_EXERCISE_
Every line in the listing is to be echoed verbatim.

_PROVIDED MATERIAL_
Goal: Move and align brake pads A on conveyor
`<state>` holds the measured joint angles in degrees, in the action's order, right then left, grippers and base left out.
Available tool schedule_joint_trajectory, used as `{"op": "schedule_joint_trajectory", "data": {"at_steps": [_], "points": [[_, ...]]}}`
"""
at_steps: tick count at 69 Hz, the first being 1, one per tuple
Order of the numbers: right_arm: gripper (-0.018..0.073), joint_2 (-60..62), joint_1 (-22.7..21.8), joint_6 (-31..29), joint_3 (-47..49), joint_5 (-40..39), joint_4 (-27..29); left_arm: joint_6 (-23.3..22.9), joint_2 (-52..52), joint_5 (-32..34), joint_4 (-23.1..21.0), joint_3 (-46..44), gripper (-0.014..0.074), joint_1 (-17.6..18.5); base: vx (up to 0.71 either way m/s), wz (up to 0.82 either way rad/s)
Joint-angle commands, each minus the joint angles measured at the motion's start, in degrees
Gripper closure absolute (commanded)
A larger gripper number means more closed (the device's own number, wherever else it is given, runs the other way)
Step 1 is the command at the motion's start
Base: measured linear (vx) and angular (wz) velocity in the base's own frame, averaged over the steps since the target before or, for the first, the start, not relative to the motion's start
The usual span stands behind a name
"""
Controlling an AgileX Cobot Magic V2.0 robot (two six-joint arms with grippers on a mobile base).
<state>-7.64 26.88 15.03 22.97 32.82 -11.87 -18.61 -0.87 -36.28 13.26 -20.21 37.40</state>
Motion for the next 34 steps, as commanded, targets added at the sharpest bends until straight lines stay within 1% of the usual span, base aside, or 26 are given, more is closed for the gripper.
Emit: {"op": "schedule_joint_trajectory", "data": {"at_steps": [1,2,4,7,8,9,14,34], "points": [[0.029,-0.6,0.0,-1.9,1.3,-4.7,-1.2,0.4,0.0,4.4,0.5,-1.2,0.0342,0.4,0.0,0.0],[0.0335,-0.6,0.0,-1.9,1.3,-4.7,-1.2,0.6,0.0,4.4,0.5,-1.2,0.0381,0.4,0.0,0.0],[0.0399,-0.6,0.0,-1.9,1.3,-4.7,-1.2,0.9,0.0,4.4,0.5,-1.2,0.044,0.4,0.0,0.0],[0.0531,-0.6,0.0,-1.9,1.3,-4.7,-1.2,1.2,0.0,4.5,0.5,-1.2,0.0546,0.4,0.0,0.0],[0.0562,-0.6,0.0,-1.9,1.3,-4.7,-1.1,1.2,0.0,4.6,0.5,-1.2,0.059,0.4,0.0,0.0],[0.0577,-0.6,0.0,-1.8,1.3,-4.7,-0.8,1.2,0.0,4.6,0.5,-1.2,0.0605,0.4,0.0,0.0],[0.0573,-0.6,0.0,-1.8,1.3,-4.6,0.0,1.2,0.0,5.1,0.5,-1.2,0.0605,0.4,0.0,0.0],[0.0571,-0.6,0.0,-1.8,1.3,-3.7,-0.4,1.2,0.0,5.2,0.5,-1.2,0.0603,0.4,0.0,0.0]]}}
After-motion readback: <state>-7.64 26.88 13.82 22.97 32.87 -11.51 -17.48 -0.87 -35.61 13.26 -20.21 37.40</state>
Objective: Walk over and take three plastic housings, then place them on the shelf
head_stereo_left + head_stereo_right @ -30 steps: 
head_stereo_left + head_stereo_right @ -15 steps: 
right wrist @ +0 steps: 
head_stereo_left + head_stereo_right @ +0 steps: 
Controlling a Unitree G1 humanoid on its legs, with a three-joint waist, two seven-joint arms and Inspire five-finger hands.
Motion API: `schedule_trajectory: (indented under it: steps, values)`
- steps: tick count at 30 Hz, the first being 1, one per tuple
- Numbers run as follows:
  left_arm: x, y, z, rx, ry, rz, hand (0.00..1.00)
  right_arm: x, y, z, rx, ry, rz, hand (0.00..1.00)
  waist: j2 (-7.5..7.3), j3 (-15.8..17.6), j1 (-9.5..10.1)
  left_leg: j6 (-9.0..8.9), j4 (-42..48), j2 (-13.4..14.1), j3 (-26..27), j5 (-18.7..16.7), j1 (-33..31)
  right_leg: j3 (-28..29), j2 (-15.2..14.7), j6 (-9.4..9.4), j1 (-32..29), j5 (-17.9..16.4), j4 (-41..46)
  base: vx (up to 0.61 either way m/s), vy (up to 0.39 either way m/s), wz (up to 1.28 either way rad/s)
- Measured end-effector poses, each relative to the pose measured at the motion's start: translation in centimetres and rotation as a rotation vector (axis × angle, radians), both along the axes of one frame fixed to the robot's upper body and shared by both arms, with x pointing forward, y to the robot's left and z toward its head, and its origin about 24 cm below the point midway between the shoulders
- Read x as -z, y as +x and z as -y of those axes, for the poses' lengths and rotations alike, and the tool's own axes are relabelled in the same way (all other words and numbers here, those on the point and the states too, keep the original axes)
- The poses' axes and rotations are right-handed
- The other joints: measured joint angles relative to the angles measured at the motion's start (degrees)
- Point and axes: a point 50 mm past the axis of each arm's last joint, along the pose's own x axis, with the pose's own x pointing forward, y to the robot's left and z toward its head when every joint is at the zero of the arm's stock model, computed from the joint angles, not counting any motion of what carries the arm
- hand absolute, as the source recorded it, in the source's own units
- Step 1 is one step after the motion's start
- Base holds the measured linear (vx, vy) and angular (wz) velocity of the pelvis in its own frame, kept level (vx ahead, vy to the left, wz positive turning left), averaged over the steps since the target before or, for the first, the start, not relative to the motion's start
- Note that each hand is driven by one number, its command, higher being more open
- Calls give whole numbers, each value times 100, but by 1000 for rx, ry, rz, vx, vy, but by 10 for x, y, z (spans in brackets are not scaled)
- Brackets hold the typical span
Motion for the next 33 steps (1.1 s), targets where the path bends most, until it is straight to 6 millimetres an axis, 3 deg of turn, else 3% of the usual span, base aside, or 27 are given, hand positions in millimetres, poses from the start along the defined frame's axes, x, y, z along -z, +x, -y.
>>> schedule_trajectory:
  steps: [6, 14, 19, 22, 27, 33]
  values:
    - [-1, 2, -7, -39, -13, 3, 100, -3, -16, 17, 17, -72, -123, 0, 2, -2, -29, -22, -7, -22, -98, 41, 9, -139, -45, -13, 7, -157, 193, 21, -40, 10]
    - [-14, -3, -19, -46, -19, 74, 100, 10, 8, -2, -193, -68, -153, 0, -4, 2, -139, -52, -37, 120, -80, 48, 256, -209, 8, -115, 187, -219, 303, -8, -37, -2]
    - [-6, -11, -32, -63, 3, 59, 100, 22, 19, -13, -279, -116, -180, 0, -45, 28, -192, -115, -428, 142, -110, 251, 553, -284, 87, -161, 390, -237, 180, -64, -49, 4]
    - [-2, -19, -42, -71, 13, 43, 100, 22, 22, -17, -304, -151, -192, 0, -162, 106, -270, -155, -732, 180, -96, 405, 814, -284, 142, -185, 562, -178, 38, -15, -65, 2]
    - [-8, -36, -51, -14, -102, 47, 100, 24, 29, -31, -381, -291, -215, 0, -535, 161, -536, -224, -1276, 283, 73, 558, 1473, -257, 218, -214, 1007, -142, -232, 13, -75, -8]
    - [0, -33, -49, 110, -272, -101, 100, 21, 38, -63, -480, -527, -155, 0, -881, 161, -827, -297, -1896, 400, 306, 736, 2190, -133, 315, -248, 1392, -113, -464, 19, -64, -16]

_EXPECTED OUTPUT_
Goal: Move and align brake pads A on conveyor
`<state>` holds the measured joint angles in degrees, in the action's order, right then left, grippers and base left out.
Available tool schedule_joint_trajectory, used as `{"op": "schedule_joint_trajectory", "data": {"at_steps": [_], "points": [[_, ...]]}}`
"""
at_steps: tick count at 69 Hz, the first being 1, one per tuple
Order of the numbers: right_arm: gripper (-0.018..0.073), joint_2 (-60..62), joint_1 (-22.7..21.8), joint_6 (-31..29), joint_3 (-47..49), joint_5 (-40..39), joint_4 (-27..29); left_arm: joint_6 (-23.3..22.9), joint_2 (-52..52), joint_5 (-32..34), joint_4 (-23.1..21.0), joint_3 (-46..44), gripper (-0.014..0.074), joint_1 (-17.6..18.5); base: vx (up to 0.71 either way m/s), wz (up to 0.82 either way rad/s)
Joint-angle commands, each minus the joint angles measured at the motion's start, in degrees
Gripper closure absolute (commanded)
A larger gripper number means more closed (the device's own number, wherever else it is given, runs the other way)
Step 1 is the command at the motion's start
Base: measured linear (vx) and angular (wz) velocity in the base's own frame, averaged over the steps since the target before or, for the first, the start, not relative to the motion's start
The usual span stands behind a name
"""
Controlling an AgileX Cobot Magic V2.0 robot (two six-joint arms with grippers on a mobile base).
<state>-7.64 26.88 15.03 22.97 32.82 -11.87 -18.61 -0.87 -36.28 13.26 -20.21 37.40</state>
Motion for the next 34 steps, as commanded, targets added at the sharpest bends until straight lines stay within 1% of the usual span, base aside, or 26 are given, more is closed for the gripper.
Emit: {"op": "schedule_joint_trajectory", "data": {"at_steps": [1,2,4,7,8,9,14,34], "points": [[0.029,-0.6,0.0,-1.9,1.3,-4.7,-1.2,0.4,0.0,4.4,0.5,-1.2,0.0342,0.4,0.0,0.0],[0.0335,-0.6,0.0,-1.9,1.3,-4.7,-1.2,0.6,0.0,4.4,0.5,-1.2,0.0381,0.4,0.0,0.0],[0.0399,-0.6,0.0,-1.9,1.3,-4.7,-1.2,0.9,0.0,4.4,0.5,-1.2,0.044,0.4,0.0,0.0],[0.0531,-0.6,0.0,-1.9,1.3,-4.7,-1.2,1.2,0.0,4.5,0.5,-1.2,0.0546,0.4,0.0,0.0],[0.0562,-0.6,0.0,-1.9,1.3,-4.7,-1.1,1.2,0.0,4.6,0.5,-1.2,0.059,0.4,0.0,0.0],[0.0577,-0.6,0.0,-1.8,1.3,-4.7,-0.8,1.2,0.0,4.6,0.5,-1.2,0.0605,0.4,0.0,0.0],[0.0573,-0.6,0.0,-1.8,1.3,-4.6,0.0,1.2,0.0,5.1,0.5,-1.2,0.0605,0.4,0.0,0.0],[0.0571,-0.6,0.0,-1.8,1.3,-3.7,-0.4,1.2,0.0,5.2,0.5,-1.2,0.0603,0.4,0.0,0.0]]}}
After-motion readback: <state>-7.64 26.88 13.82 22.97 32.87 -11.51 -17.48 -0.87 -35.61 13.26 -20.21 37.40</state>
Objective: Walk over and take three plastic housings, then place them on the shelf
head_stereo_left + head_stereo_right @ -30 steps: 
head_stereo_left + head_stereo_right @ -15 steps: 
right wrist @ +0 steps: 
head_stereo_left + head_stereo_right @ +0 steps: 
Controlling a Unitree G1 humanoid on its legs, with a three-joint waist, two seven-joint arms and Inspire five-finger hands.
Motion API: `schedule_trajectory: (indented under it: steps, values)`
- steps: tick count at 30 Hz, the first being 1, one per tuple
- Numbers run as follows:
  left_arm: x, y, z, rx, ry, rz, hand (0.00..1.00)
  right_arm: x, y, z, rx, ry, rz, hand (0.00..1.00)
  waist: j2 (-7.5..7.3), j3 (-15.8..17.6), j1 (-9.5..10.1)
  left_leg: j6 (-9.0..8.9), j4 (-42..48), j2 (-13.4..14.1), j3 (-26..27), j5 (-18.7..16.7), j1 (-33..31)
  right_leg: j3 (-28..29), j2 (-15.2..14.7), j6 (-9.4..9.4), j1 (-32..29), j5 (-17.9..16.4), j4 (-41..46)
  base: vx (up to 0.61 either way m/s), vy (up to 0.39 either way m/s), wz (up to 1.28 either way rad/s)
- Measured end-effector poses, each relative to the pose measured at the motion's start: translation in centimetres and rotation as a rotation vector (axis × angle, radians), both along the axes of one frame fixed to the robot's upper body and shared by both arms, with x pointing forward, y to the robot's left and z toward its head, and its origin about 24 cm below the point midway between the shoulders
- Read x as -z, y as +x and z as -y of those axes, for the poses' lengths and rotations alike, and the tool's own axes are relabelled in the same way (all other words and numbers here, those on the point and the states too, keep the original axes)
- The poses' axes and rotations are right-handed
- The other joints: measured joint angles relative to the angles measured at the motion's start (degrees)
- Point and axes: a point 50 mm past the axis of each arm's last joint, along the pose's own x axis, with the pose's own x pointing forward, y to the robot's left and z toward its head when every joint is at the zero of the arm's stock model, computed from the joint angles, not counting any motion of what carries the arm
- hand absolute, as the source recorded it, in the source's own units
- Step 1 is one step after the motion's start
- Base holds the measured linear (vx, vy) and angular (wz) velocity of the pelvis in its own frame, kept level (vx ahead, vy to the left, wz positive turning left), averaged over the steps since the target before or, for the first, the start, not relative to the motion's start
- Note that each hand is driven by one number, its command, higher being more open
- Calls give whole numbers, each value times 100, but by 1000 for rx, ry, rz, vx, vy, but by 10 for x, y, z (spans in brackets are not scaled)
- Brackets hold the typical span
Motion for the next 33 steps (1.1 s), targets where the path bends most, until it is straight to 6 millimetres an axis, 3 deg of turn, else 3% of the usual span, base aside, or 27 are given, hand positions in millimetres, poses from the start along the defined frame's axes, x, y, z along -z, +x, -y.
>>> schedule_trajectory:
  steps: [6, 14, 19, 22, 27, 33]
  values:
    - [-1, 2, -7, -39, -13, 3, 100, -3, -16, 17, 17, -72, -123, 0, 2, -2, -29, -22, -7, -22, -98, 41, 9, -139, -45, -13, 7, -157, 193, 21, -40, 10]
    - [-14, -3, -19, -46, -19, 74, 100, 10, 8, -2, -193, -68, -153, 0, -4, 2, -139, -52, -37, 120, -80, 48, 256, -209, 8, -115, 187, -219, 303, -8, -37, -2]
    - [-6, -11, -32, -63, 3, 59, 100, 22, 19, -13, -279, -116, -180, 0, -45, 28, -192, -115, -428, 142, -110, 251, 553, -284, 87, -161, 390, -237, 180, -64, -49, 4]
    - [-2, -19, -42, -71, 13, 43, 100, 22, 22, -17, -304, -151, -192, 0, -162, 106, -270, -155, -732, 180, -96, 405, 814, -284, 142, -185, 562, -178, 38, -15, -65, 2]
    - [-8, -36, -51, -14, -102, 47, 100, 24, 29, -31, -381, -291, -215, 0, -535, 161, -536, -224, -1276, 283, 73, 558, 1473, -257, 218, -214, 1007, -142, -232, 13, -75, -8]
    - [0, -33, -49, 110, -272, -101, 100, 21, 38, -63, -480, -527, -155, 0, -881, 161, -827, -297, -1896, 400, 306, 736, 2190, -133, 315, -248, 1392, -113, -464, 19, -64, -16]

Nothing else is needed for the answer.